### WHAT THIS TASK INVOLVES
From the entries below, return every line that includes the word "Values".

(Saved data entries)
Segment Open

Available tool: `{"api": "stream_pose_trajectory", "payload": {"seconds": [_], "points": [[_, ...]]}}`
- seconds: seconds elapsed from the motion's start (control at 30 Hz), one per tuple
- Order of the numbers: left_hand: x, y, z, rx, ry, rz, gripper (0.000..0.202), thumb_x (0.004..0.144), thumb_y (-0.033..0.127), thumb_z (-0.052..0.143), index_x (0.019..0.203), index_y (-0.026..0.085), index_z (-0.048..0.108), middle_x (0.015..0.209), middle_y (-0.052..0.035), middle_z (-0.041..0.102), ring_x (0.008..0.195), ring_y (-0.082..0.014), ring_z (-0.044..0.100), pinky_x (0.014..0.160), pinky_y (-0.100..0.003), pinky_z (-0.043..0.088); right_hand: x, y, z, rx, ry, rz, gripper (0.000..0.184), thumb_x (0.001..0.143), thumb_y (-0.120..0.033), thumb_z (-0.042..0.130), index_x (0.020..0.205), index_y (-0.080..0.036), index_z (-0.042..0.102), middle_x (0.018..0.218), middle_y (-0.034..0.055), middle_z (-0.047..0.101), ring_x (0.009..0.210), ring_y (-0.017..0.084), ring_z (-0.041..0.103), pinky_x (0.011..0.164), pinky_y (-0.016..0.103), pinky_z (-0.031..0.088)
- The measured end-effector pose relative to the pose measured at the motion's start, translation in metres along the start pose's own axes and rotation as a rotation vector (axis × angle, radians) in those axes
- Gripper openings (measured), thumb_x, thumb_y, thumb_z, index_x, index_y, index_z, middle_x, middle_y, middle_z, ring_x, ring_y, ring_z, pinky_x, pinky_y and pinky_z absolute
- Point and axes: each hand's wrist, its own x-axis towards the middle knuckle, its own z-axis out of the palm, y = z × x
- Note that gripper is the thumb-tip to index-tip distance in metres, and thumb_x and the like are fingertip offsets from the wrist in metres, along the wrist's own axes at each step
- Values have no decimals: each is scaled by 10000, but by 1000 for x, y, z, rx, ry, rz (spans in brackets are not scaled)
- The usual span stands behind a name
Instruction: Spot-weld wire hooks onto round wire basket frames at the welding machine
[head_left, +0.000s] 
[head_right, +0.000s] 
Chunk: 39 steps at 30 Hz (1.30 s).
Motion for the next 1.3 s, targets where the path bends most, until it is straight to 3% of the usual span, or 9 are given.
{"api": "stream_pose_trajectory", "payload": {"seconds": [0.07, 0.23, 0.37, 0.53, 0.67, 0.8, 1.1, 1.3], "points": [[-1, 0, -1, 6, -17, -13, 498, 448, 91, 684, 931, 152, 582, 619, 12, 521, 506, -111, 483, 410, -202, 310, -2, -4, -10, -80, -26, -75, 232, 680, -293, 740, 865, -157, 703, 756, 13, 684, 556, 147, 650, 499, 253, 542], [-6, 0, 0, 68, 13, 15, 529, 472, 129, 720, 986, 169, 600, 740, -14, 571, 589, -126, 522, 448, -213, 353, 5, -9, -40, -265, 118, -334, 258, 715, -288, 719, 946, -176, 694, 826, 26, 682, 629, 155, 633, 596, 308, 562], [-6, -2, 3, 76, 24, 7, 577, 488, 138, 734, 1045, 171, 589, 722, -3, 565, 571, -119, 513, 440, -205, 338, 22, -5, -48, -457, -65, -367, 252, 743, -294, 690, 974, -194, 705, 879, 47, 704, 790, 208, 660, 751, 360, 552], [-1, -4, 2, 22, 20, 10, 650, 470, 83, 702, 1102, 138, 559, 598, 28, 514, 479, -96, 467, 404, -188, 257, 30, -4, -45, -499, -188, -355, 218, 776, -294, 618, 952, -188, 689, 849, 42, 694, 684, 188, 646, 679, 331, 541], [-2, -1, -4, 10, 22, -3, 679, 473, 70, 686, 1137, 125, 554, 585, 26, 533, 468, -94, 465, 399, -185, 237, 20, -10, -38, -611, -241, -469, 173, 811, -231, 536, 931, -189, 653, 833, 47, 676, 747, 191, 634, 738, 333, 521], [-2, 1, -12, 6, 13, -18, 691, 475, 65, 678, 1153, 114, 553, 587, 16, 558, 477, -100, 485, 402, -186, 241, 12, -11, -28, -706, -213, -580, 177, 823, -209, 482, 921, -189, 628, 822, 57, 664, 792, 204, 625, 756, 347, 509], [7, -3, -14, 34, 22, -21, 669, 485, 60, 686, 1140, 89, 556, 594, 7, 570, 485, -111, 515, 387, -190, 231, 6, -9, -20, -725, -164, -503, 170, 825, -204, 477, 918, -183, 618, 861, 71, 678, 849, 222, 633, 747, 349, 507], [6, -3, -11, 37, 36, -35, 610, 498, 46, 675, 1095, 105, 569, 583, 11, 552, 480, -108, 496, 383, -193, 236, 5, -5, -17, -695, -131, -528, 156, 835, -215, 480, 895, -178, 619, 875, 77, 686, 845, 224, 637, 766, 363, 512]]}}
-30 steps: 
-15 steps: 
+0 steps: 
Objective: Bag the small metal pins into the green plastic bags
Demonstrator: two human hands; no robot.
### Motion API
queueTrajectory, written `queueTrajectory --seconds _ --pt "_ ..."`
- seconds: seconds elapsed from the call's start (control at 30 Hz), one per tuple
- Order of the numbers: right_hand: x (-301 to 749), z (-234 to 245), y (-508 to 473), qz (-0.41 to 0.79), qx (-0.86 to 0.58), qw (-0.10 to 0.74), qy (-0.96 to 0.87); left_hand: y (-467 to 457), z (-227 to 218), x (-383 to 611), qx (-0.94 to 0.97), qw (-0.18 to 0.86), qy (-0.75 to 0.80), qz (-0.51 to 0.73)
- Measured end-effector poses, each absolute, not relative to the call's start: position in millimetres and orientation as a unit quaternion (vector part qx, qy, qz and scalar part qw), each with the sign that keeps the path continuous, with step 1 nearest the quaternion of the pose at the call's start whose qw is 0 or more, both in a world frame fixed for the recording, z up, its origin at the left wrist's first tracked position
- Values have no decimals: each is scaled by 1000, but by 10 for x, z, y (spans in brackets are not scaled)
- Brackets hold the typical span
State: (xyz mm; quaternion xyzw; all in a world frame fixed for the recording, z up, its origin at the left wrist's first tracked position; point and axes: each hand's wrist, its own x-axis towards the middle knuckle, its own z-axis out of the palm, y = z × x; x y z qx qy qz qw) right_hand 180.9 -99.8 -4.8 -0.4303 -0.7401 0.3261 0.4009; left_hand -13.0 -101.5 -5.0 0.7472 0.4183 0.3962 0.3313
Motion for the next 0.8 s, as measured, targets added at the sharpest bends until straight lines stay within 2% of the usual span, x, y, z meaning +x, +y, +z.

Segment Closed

### WRITTEN RESPONSE
- Values have no decimals: each is scaled by 10000, but by 1000 for x, y, z, rx, ry, rz (spans in brackets are not scaled)
- Values have no decimals: each is scaled by 1000, but by 10 for x, z, y (spans in brackets are not scaled)

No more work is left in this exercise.